BRIEF
Please give back the listing below in full. Change nothing.

INPUT DATA
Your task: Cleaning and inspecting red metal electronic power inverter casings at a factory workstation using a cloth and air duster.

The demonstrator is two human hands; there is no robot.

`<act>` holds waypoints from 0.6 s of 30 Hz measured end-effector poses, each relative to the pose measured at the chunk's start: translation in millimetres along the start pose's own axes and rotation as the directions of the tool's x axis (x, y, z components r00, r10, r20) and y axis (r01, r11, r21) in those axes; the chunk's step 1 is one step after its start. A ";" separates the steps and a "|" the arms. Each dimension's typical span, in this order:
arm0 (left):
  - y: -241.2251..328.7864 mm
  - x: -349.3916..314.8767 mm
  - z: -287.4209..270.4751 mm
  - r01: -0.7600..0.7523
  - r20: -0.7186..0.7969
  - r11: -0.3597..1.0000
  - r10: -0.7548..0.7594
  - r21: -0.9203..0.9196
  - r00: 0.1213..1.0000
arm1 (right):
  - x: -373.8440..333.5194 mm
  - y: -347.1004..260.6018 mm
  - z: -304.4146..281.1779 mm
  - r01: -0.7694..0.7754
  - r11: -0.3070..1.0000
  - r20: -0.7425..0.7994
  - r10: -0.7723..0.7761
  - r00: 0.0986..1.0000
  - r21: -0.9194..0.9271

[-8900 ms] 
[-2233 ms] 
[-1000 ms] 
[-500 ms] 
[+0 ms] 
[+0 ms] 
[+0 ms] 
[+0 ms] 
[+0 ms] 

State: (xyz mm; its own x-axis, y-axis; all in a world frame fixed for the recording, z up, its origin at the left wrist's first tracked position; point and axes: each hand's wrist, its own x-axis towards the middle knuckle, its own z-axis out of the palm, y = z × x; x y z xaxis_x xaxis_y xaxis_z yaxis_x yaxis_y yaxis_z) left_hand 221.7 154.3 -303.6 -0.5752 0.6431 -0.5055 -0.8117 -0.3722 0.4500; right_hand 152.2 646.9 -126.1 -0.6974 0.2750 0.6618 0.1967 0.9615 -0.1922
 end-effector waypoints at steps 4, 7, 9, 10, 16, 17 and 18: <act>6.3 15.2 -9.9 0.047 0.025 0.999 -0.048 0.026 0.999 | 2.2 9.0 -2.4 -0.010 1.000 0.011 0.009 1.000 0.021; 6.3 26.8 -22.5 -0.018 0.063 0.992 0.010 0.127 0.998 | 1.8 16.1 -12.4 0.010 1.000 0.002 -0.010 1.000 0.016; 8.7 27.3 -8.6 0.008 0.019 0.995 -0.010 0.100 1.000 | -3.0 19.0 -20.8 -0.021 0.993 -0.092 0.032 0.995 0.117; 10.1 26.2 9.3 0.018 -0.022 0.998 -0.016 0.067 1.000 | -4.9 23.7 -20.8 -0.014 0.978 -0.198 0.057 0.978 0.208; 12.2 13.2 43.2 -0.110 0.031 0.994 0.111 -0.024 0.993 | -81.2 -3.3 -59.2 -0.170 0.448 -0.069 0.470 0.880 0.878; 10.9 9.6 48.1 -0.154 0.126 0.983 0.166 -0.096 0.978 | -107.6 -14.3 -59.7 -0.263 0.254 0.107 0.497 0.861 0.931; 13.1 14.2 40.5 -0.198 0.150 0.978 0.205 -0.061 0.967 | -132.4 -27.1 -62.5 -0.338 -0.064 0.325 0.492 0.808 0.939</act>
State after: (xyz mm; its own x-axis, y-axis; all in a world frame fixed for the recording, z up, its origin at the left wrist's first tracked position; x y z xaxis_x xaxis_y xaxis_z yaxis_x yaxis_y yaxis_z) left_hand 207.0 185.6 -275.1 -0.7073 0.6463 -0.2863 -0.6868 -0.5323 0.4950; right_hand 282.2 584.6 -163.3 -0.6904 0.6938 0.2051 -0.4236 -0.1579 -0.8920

COMPLETED TASK
Your task: Cleaning and inspecting red metal electronic power inverter casings at a factory workstation using a cloth and air duster.

The demonstrator is two human hands; there is no robot.

`<act>` holds waypoints from 0.6 s of 30 Hz measured end-effector poses, each relative to the pose measured at the chunk's start: translation in millimetres along the start pose's own axes and rotation as the directions of the tool's x axis (x, y, z components r00, r10, r20) and y axis (r01, r11, r21) in those axes; the chunk's step 1 is one step after its start. A ";" separates the steps and a "|" the arms. Each dimension's typical span, in this order:
arm0 (left):
  - y: -241.2251..328.7864 mm
  - x: -349.3916..314.8767 mm
  - z: -287.4209..270.4751 mm
  - r01: -0.7600..0.7523
  - r20: -0.7186..0.7969
  - r11: -0.3597..1.0000
  - r10: -0.7548..0.7594
  - r21: -0.9203..0.9196
  - r00: 0.1213..1.0000
arm1 (right):
  - x: -373.8440..333.5194 mm
  - y: -347.1004..260.6018 mm
  - z: -304.4146..281.1779 mm
  - r01: -0.7694..0.7754
  - r11: -0.3070..1.0000
  - r20: -0.7425..0.7994
  - r10: -0.7723..0.7761
  - r00: 0.0986..1.0000
  - r21: -0.9194..0.9271

[-8900 ms] 
[-2233 ms] 
[-1000 ms] 
[-500 ms] 
[+0 ms] 
[+0 ms] 
[+0 ms] 
[+0 ms] 
[+0 ms] 

State: (xyz mm; its own x-axis, y-axis; all in a world frame fixed for the recording, z up, its origin at the left wrist's first tracked position; point and axes: each hand's wrist, its own x-axis towards the middle knuckle, its own z-axis out of the palm, y = z × x; x y z xaxis_x xaxis_y xaxis_z yaxis_x yaxis_y yaxis_z) left_hand 221.7 154.3 -303.6 -0.5752 0.6431 -0.5055 -0.8117 -0.3722 0.4500; right_hand 152.2 646.9 -126.1 -0.6974 0.2750 0.6618 0.1967 0.9615 -0.1922
 end-effector waypoints at steps 4, 7, 9, 10, 16, 17 and 18: <act>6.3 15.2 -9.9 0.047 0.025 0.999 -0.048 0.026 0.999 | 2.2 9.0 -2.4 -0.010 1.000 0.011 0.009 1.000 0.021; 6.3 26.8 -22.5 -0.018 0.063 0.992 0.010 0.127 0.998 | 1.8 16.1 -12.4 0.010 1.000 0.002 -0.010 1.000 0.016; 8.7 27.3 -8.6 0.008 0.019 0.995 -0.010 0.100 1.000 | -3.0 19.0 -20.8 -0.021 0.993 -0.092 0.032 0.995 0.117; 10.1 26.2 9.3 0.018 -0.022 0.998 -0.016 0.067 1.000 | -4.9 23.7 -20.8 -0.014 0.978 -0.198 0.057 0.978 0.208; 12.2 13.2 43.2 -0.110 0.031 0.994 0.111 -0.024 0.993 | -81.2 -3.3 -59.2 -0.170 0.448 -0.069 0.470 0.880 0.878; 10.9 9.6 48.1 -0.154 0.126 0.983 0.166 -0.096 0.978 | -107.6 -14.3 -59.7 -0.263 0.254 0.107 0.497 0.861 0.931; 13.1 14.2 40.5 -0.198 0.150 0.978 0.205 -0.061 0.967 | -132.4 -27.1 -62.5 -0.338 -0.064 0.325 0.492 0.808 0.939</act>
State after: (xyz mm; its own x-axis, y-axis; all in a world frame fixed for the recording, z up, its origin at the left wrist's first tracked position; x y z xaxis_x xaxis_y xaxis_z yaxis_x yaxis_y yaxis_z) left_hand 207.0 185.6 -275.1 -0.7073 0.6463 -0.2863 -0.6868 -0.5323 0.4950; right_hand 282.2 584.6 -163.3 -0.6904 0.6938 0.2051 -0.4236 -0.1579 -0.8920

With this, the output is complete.